Getting back to the question of criminalizing Antifa, freedom of speech and freedom of assembly are crucial concepts in this discussion because as others have pointed out numerous times — Antifa is not a group or organization, it does not have membership, and actions like assault are already criminalized. Ergo, the only logical result of criminalizing «Antifa» will be censorship and the restriction of freedom of assembly for people who oppose the far-right in public. Ignorant, possibly right-wing law enforcement agencies would draw up a list of attributes they associate with «Antifa,» and then they could surveil or detain anyone they apply that label to. Strangely, the right-wing commentators who constantly accuse Antifa and the left of trying to eliminate freedom of speech haven’t considered such consequences. In fact, they’ve been cheering the president on ever since he started tweeting about it. There is no mystery as to why — right-wingers don’t believe in freedom of speech. They just want the right to say and do whatever they want without consequences.

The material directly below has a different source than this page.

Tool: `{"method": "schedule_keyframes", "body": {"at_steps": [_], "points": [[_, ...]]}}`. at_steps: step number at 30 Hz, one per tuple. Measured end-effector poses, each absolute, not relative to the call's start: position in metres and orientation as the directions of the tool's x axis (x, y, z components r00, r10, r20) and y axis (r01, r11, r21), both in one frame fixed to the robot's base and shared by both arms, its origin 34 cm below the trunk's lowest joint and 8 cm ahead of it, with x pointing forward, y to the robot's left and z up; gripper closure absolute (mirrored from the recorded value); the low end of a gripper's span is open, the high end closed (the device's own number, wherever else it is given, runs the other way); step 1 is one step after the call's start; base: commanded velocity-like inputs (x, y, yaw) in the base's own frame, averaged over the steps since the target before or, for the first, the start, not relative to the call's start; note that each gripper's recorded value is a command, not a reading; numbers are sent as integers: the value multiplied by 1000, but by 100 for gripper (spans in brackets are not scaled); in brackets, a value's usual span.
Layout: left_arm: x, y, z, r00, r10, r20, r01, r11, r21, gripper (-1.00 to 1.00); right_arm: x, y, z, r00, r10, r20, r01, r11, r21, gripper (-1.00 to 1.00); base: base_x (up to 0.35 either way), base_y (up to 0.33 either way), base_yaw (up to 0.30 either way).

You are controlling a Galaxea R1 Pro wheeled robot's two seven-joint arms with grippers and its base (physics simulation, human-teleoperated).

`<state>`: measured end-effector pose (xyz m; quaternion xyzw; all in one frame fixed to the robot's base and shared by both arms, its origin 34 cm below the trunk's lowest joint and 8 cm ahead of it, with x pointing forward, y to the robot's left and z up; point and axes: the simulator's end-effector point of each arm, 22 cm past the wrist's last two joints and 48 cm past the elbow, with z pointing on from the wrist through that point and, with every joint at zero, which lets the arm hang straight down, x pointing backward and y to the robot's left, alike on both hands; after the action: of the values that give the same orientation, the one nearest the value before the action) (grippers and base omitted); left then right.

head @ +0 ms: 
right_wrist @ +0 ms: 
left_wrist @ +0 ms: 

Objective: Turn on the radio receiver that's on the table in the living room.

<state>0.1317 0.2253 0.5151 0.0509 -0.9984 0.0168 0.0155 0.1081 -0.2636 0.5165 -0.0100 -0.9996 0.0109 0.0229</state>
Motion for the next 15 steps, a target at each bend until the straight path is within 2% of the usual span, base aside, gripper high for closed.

The outlook is grim at the moment, but American leftists can take solace in the fact that time and time again, it has been shown that the ideas of the right are not truly popular in this country. The actions taken by Republicans such as embracing the far-right, voter suppression, and rigging elections are the actions of a desperate, aging party that feels its vulnerability and is attempting to defend itself by establishing a form of fascist minority rule. Their incoherent raving about Antifa without so much as a peep about America’s largest and most ignored terrorist movement only proves that they are in fact fascists, or at the very least fascist sympathizers, and thus they deserve Antifa’s attention. And if the left or at least progressive-leaning people, who far outnumber the right, are criminalized for their beliefs, they will no longer be held back by the idea that must work only within the limits of the law. They will be freed from that restraint, and the oppressors will soon long for the days when all they had to fear were imaginary concrete milkshakes.